Once alone, Eldon called his old Princeton roommate Milford Swansea on his private line, to confirm their plan for dinner together that night.

Swansea was known to one and all as Leaky, the result of an unfortunate bladder accident in the excitement of a spelling bee at St. Paul's School when he was nine years old. He had hoped desperately to shed the moniker when he entered Princeton, but it followed him then and had ever since, not least because "Milford" was a given name one could not do much with in the nickname department. (His mishap had occurred when he was asked to spell
"farinaceous" and only he and one other student remained in contention.)

Leaky and Eldon had been freshman roommates: Leaky the worldly Easterner in the lower berth of a bunk bed, which he had claimed after arriving early, and Eldon in the upper. They were an unlikely pair, the only obvious common bond being their tall, gangly physiques. The preppy Leaky came from old New York money, a trading and shipping fortune going back several generations; Eldon was a hick from Minnesota, son of the assistant foreman at the local Fosston grain elevator, and a scholarship student.

To the great surprise of both, they hit it off and began a lifelong friendship, in contrast to many if not most of their classmates, who spent their upperclass years avoiding and disassociating themselves from the freshman roommates they had been arbitrarily assigned by the campus housing office.

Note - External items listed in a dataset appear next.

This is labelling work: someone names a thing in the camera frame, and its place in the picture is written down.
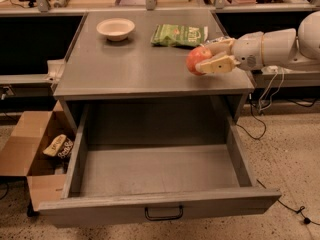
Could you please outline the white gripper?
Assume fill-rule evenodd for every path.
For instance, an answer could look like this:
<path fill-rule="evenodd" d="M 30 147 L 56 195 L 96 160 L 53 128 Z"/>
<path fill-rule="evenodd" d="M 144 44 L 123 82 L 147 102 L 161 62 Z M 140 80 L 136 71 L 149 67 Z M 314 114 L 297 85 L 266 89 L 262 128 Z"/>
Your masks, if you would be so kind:
<path fill-rule="evenodd" d="M 238 39 L 220 37 L 206 41 L 203 46 L 212 54 L 226 53 L 223 55 L 197 63 L 195 69 L 202 74 L 228 73 L 237 66 L 246 71 L 260 70 L 262 63 L 262 37 L 263 32 L 254 32 L 241 36 Z"/>

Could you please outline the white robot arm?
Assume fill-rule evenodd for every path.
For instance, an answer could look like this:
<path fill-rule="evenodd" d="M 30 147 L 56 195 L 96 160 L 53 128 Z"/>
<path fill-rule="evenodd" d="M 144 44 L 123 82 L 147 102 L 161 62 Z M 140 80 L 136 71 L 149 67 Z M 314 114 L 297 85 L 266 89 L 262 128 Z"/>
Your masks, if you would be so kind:
<path fill-rule="evenodd" d="M 225 73 L 238 67 L 245 71 L 278 66 L 291 70 L 318 71 L 320 68 L 320 12 L 308 15 L 294 28 L 249 33 L 238 39 L 224 38 L 201 45 L 210 58 L 193 64 L 196 73 Z"/>

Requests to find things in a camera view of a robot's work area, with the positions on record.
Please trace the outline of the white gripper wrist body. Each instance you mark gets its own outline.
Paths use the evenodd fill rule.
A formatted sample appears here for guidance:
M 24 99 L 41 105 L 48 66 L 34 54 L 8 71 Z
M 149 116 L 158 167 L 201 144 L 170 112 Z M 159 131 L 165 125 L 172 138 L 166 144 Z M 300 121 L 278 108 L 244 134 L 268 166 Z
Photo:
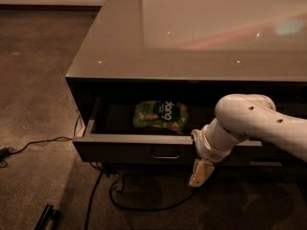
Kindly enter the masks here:
M 199 157 L 211 163 L 223 161 L 234 147 L 248 139 L 225 129 L 217 119 L 202 129 L 193 129 L 191 135 Z

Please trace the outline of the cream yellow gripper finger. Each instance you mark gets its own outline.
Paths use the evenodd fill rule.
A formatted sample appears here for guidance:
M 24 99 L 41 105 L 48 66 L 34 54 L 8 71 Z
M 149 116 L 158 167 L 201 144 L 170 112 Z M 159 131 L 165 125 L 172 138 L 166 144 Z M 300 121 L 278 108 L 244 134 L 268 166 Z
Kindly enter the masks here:
M 189 186 L 193 188 L 202 186 L 213 172 L 214 166 L 211 162 L 203 159 L 196 159 L 193 165 L 192 175 L 189 179 Z

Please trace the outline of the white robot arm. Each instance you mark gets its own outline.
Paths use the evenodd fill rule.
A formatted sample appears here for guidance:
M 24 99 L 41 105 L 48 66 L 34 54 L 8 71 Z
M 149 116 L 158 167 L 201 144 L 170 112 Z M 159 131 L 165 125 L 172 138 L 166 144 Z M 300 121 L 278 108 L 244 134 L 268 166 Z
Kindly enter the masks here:
M 218 100 L 214 120 L 191 132 L 198 158 L 189 185 L 198 188 L 238 144 L 257 138 L 307 161 L 307 120 L 282 114 L 271 98 L 230 94 Z

Both boys were intelligent and curious, and intellectually brave (or perhaps arrogant) enough to argue about and discuss the prime academic interests of the other—politics and history in Eldon's case, classics in Leaky's. They were also strangely compatible politically, Eldon the Midwestern populist and Leaky a liberal with a patrician WASP's social conscience. Together they closely followed the burgeoning civil rights movement, including the Supreme Court's monumental desegregation decision, handed down the year they graduated. They did so abstractly, since in the Princeton of their day there was nary a black to talk to and argue with about the subject; the only concrete arguments came from the good ole boys too much in evidence among their contemporaries, who assured them of the invincible truths that "nigrahs" were inherently inferior and, unless wrongly egged on by Red agi
tators, perfectly content with their lot. Eldon and Leaky's shared interest led them to spend a year together in the South after graduation, demonstrating, marching and persuading blacks to register and vote.

Intellectual and political compatibilities to one side, their other shared interest was mild carousing. Not at the expense of their studies, but as a self-giving reward for hard academic work. Eldon, no stranger to robust drinking (mostly beer) back in Minnesota, had his taste refined by Leaky, who introduced him to the glories of a properly prepared martini.

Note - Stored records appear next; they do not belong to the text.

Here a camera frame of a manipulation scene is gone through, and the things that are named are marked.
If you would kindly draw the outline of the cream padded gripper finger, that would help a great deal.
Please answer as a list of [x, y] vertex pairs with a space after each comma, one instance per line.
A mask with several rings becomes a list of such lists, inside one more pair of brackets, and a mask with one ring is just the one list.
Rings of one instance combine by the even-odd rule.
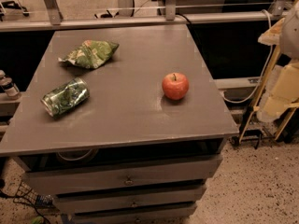
[[276, 65], [265, 86], [265, 93], [259, 103], [257, 119], [272, 122], [286, 110], [287, 105], [299, 98], [299, 62], [285, 66]]

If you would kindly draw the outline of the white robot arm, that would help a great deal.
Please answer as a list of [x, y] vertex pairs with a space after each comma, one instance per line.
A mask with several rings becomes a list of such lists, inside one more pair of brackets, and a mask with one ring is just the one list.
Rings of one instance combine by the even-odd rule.
[[280, 45], [281, 53], [291, 59], [289, 64], [276, 65], [271, 71], [259, 103], [258, 120], [272, 122], [299, 98], [299, 3], [285, 18], [261, 34], [258, 42], [268, 46]]

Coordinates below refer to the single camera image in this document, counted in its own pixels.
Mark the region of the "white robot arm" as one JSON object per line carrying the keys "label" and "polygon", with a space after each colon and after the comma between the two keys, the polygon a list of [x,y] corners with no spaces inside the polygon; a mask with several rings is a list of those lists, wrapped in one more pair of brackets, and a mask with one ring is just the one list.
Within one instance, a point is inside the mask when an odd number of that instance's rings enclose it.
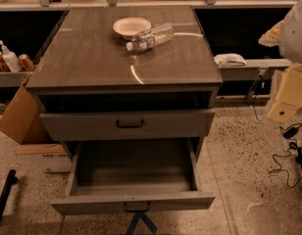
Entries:
{"label": "white robot arm", "polygon": [[302,107],[302,0],[275,24],[259,43],[267,47],[277,46],[282,57],[291,65],[281,74],[281,81],[267,118],[283,123]]}

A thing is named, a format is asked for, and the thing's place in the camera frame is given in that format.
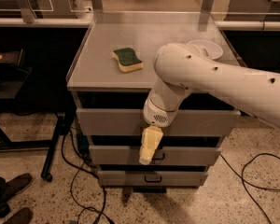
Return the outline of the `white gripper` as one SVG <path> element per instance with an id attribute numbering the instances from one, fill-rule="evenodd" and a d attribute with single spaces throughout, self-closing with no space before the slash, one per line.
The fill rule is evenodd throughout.
<path id="1" fill-rule="evenodd" d="M 163 137 L 161 128 L 168 127 L 174 121 L 181 101 L 174 98 L 163 98 L 150 93 L 143 108 L 144 120 L 150 126 L 142 132 L 139 162 L 149 165 Z"/>

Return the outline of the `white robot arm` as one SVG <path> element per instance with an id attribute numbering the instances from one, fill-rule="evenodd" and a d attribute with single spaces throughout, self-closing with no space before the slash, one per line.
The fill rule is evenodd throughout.
<path id="1" fill-rule="evenodd" d="M 182 102 L 204 91 L 280 129 L 280 74 L 215 62 L 194 45 L 171 43 L 153 59 L 156 81 L 144 104 L 139 162 L 148 165 Z"/>

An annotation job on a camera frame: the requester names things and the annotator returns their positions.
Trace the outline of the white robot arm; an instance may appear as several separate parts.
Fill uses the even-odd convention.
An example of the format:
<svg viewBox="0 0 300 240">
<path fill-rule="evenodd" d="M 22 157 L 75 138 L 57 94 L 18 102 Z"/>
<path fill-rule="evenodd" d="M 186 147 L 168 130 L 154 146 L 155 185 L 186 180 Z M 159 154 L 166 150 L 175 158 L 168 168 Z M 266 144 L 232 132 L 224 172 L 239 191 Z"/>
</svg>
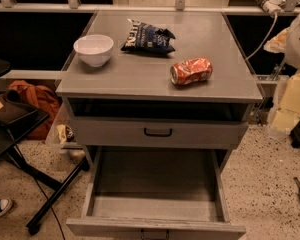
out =
<svg viewBox="0 0 300 240">
<path fill-rule="evenodd" d="M 289 134 L 300 121 L 300 13 L 288 28 L 267 41 L 264 49 L 271 53 L 283 53 L 285 63 L 297 70 L 287 81 L 270 122 L 272 128 Z"/>
</svg>

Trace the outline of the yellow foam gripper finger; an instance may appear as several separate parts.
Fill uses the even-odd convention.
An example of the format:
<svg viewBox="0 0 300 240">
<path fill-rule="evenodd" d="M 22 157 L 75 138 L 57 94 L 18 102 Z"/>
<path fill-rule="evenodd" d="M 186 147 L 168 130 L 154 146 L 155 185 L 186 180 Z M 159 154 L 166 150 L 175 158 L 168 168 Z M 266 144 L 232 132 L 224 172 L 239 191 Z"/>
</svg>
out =
<svg viewBox="0 0 300 240">
<path fill-rule="evenodd" d="M 285 62 L 297 69 L 286 86 L 279 84 L 276 92 L 281 94 L 270 112 L 270 128 L 280 133 L 290 133 L 300 121 L 300 30 L 288 27 L 264 45 L 270 53 L 283 53 Z"/>
</svg>

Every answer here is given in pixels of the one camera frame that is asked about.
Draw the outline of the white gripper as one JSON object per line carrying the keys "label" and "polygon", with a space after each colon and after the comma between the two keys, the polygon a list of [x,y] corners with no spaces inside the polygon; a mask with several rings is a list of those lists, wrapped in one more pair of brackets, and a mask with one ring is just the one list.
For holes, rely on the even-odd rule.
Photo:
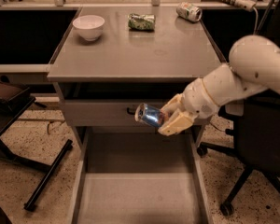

In their routine, Thursday night was for relaxing, sometimes in their room, more often at whatever local bar was willing to wink at the 21-year-old minimum drinking age; they anticipated by almost half a century the urban careerist yuppies' routine of blasting off on Thursday night, then coasting and resting through Friday in anticipation of the weekend. By the time they were juniors, they had learned to arrange their schedules so that they did not have Friday classes.

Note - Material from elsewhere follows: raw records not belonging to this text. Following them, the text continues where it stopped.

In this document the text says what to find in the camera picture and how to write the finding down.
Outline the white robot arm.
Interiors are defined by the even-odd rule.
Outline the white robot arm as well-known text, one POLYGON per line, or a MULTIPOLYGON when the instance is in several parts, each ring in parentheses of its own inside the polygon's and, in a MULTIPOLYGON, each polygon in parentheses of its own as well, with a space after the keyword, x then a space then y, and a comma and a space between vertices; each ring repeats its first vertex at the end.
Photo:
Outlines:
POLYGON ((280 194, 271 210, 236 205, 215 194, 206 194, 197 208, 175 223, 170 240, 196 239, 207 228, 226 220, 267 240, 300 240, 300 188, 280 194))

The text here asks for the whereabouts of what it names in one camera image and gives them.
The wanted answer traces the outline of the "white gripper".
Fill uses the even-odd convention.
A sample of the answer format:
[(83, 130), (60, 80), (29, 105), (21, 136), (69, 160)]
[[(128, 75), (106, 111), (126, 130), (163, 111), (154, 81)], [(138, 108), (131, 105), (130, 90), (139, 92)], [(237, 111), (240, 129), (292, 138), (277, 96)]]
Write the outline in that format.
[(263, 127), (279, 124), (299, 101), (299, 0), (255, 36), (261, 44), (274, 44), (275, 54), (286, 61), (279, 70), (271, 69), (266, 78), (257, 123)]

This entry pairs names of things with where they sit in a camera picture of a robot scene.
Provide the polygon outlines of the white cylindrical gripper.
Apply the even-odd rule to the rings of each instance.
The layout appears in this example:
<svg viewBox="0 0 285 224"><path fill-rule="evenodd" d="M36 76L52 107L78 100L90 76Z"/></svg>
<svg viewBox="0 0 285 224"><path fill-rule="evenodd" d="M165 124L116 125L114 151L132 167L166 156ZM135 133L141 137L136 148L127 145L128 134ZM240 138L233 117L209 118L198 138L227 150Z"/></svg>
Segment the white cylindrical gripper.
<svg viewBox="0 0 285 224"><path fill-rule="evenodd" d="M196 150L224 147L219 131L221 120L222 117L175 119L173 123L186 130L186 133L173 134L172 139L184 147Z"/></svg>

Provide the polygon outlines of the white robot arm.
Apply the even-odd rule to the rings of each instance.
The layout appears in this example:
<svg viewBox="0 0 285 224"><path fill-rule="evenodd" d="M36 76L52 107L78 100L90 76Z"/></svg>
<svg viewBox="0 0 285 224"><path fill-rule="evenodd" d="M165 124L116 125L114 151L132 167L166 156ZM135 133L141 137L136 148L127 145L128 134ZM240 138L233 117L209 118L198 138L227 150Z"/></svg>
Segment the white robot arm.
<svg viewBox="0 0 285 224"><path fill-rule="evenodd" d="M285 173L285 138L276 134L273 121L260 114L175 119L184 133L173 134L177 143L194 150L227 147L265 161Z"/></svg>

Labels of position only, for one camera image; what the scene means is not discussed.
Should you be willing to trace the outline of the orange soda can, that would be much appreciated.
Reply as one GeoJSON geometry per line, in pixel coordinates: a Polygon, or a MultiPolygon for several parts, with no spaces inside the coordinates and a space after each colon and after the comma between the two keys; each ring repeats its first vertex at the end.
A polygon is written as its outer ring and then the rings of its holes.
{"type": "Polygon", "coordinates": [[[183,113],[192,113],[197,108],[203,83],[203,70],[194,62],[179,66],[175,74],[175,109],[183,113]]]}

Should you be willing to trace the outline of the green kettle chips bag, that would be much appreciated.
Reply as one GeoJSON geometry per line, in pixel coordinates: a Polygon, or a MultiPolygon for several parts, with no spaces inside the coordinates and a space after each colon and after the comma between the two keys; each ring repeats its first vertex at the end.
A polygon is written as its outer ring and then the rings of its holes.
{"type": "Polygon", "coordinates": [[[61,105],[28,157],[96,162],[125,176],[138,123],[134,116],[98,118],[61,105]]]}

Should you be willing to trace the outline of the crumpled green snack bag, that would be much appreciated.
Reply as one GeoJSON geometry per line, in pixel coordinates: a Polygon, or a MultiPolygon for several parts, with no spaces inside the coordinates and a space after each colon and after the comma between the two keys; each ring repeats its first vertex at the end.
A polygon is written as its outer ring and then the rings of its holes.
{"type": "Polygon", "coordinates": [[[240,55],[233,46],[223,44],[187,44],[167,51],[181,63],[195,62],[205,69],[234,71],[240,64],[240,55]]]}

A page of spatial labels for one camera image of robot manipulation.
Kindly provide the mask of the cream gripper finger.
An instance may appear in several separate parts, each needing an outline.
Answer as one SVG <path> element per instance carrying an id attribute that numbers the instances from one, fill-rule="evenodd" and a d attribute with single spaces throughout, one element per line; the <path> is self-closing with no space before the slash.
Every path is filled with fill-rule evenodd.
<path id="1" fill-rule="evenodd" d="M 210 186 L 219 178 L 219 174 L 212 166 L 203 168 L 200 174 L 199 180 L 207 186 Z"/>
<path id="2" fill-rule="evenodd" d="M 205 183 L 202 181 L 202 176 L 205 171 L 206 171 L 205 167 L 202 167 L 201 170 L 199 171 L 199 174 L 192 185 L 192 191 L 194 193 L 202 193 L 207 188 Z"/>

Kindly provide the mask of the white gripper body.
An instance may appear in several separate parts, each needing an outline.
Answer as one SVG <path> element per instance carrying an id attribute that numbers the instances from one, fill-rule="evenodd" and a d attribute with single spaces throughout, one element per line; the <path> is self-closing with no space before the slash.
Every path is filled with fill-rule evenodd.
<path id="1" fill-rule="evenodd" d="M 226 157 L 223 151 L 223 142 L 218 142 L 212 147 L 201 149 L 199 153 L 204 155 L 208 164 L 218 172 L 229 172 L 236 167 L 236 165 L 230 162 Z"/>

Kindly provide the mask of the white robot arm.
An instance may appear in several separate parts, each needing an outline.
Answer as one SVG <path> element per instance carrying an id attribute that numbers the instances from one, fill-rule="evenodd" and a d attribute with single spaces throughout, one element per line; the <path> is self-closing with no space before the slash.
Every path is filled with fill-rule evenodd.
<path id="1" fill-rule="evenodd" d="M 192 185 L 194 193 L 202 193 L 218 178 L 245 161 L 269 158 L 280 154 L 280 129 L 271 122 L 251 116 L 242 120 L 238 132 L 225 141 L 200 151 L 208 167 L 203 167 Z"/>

Leaky and Eldon went their separate ways after Princeton and their year in the South, Eldon to his academic career, Leaky to a life as a "private investor," husbanding the family money and reading and rereading the classics. But they stayed in contact, with a wet evening here and there in Cambridge when Eldon was studying for his Ph.D at Harvard, or later in the Twin Cities, and then in New York.

Eldon had earlier determined that Leaky was free that night. His wife, Carol, was in the Hamptons to confer with her gardener so they had agreed to meet at Leaky's apartment.

The day's bombardment of pettiness was getting to the mayor and he looked forward to meeting his old roommate. By the time
of his last appointment for the day, receiving a delegation of Bangladesh nuns in town to learn about the newest vaccination techniques, his tongue was figuratively if not literally hanging out as he anticipated his first double shot of Dewar's. It was going to be a good evening.